I thought maybe there was a gap that was letting the shavings slip through between the chipbreaker and iron, but to the naked eye it looks like they're mating nice and tight, and I'm tightening the chipbreaker screw tight, as well.

Does this happen to anyone else? Any suggestions?


----------



## JohnChung (Sep 20, 2012)

Try to jam a poker card into the gap. If it can't then the mating is good else the chipbreaker needs to be tighten down or the chipbreaker needs to be slightly bent for a greater bond to the blade. Just a slight bent.


----------



## intelligen (Dec 28, 2009)

> Try to jam a poker card into the gap. If it can't then the mating is good else the chipbreaker needs to be tighten down or the chipbreaker needs to be slightly bent for a greater bond to the blade. Just a slight bent.

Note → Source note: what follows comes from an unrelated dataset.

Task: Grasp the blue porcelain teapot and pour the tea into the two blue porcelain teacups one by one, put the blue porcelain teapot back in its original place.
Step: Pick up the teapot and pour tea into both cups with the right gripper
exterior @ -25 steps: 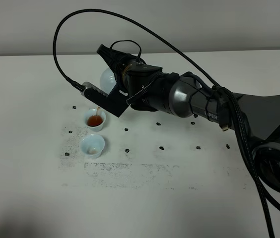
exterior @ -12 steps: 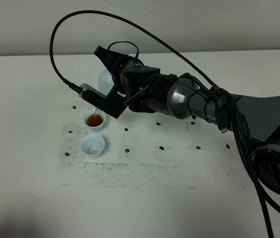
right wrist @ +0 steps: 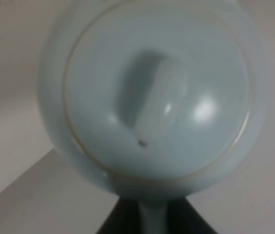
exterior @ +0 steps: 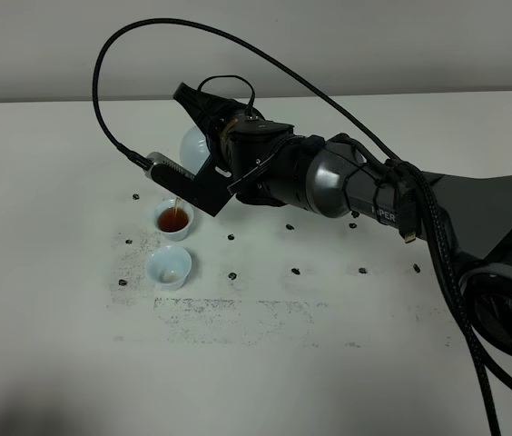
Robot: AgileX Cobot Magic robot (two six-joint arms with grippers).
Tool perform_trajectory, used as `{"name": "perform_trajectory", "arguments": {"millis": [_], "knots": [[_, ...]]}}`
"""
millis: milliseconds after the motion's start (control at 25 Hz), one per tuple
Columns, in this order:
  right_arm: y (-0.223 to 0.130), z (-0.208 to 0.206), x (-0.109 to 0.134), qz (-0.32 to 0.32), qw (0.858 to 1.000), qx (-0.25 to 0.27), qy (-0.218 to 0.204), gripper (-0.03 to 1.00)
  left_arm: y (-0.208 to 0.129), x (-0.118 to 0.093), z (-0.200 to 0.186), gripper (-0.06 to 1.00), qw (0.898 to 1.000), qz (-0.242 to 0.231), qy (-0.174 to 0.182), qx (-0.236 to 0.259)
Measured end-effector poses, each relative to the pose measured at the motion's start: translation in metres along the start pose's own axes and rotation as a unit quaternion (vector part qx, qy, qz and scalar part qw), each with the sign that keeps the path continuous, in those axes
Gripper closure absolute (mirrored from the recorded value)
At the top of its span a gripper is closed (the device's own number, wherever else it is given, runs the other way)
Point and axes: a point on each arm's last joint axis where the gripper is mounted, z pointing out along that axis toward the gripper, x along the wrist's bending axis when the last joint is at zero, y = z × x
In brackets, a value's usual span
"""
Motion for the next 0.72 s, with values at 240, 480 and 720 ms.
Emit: {"name": "perform_trajectory", "arguments": {"millis": [240,480,720], "knots": [[-0.0001,0.0000,0.0001,0.010,1.000,0.000,0.000,0.93,0.0000,0.0000,0.0000,0.27,1.000,0.000,0.000,0.000],[0.0004,0.0000,0.0004,0.024,1.000,-0.002,0.003,0.93,0.0000,0.0000,0.0000,0.27,1.000,0.001,0.000,0.000],[0.0017,-0.0001,0.0013,0.042,0.999,-0.009,0.008,0.93,0.0000,0.0000,0.0000,0.27,1.000,0.001,0.000,0.000]]}}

Thanks; I'll give that a try when I get home.


----------



## b2rtch (Jan 20, 2010)

flatten the chip breaker on a stone, it should be no gap between the iron and the the chip breaker


----------



## donwilwol (May 16, 2011)

http://lumberjocks.com/donwilwol/blog/23761


----------



## upchuck (Nov 3, 2013)

Rob-
If there are shavings jamming up between the chip breaker and the flat side of a plane iron then there is a gap where there shouldn't be one. With the chip breaker and iron tighten together hold them up to a light and see if you can see the gap from the inside out and the outside in. Does tightening or loosening the screw change the gap? 
To help locate a gap you can use a cigarette paper. The thinnest feeler gauge I have is0.0015". I think that cigarette papers are thinner. Assemble the chip breaker and blade together with a cigarette paper between the two. Does the paper pull out? It shouldn't. Take your cigarette paper and use scissors to cut fringe on one edge of the paper. 1/4" deep cuts about 1/8" apart should do. Then assemble again like before with the fringe trapped between the blade and the chip breaker and pull on the paper. Start pulling gently and increase effort until the paper is free. All of the fringe should tear at the edge of the chip breaker If some of the fringe pieces pull through without tearing then you have located the part of the chip breaker edge that is the causing your problem. Examine this (these) area(s) closely to figure out what the problem is.
Good Luck
chuck


----------



## MrRon (Jul 9, 2009)

The edge of the chip breaker that contacts the iron may have a slight radius on it that is causing the wood chip to catch and get jammed.


----------



## TobyC (Apr 7, 2013)

> flatten the chip breaker on a stone, it should be no gap between the iron and the the chip breaker
> 
> - b2rtch


That's it!!!


----------